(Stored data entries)
- - -

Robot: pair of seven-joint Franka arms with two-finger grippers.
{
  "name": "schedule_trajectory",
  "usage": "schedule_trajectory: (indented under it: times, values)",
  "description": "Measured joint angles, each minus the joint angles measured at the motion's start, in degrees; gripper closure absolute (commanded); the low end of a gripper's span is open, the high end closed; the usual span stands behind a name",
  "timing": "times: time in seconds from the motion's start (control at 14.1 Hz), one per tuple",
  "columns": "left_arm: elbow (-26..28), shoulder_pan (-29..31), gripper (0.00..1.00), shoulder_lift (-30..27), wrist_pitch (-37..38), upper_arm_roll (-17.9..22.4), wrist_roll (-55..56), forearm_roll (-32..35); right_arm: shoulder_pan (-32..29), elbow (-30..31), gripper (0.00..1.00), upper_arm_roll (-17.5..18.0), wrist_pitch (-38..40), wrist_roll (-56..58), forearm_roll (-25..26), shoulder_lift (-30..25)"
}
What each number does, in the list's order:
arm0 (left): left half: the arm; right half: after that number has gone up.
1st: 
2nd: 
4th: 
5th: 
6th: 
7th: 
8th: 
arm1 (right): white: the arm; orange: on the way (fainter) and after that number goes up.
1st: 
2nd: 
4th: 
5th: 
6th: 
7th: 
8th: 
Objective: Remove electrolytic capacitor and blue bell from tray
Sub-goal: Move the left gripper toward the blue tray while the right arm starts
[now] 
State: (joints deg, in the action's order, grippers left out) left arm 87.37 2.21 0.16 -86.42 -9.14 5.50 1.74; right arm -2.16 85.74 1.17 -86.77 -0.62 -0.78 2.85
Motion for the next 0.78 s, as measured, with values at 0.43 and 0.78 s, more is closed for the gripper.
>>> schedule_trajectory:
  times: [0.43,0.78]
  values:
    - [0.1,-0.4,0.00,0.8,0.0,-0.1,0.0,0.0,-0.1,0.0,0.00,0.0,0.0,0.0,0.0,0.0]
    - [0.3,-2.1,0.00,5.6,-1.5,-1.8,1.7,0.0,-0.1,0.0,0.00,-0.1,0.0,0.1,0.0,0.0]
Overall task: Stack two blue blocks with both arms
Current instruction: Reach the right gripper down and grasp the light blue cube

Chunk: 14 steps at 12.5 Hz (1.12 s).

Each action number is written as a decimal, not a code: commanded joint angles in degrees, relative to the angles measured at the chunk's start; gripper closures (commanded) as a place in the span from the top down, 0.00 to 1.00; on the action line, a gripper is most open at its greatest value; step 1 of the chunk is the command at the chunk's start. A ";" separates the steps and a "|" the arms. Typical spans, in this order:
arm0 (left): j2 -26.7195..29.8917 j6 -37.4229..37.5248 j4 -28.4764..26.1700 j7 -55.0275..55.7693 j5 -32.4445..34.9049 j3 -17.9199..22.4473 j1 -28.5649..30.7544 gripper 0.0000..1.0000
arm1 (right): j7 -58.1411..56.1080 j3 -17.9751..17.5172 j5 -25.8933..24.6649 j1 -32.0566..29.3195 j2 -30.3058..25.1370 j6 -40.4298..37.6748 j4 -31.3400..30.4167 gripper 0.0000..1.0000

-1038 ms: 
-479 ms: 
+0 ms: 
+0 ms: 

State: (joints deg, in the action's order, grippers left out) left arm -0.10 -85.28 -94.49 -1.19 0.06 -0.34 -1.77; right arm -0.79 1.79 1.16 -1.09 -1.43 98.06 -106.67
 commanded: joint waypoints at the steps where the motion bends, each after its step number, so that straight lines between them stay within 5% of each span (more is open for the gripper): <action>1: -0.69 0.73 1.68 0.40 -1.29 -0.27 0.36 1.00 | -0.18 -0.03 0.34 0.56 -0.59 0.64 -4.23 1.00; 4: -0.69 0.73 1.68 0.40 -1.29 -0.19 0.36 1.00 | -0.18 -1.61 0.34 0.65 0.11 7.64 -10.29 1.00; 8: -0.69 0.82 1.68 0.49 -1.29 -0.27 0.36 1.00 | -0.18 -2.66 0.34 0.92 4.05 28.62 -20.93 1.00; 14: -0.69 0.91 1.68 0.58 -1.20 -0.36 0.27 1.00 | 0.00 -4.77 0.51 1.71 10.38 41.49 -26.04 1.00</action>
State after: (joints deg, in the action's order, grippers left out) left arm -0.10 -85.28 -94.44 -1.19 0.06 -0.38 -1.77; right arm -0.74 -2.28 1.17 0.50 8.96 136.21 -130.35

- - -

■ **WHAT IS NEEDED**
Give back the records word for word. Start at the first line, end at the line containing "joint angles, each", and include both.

■ **ANSWER**
Robot: pair of seven-joint Franka arms with two-finger grippers.
{
  "name": "schedule_trajectory",
  "usage": "schedule_trajectory: (indented under it: times, values)",
  "description": "Measured joint angles, each minus the joint angles measured at the motion's start, in degrees; gripper closure absolute (commanded); the low end of a gripper's span is open, the high end closed; the usual span stands behind a name",

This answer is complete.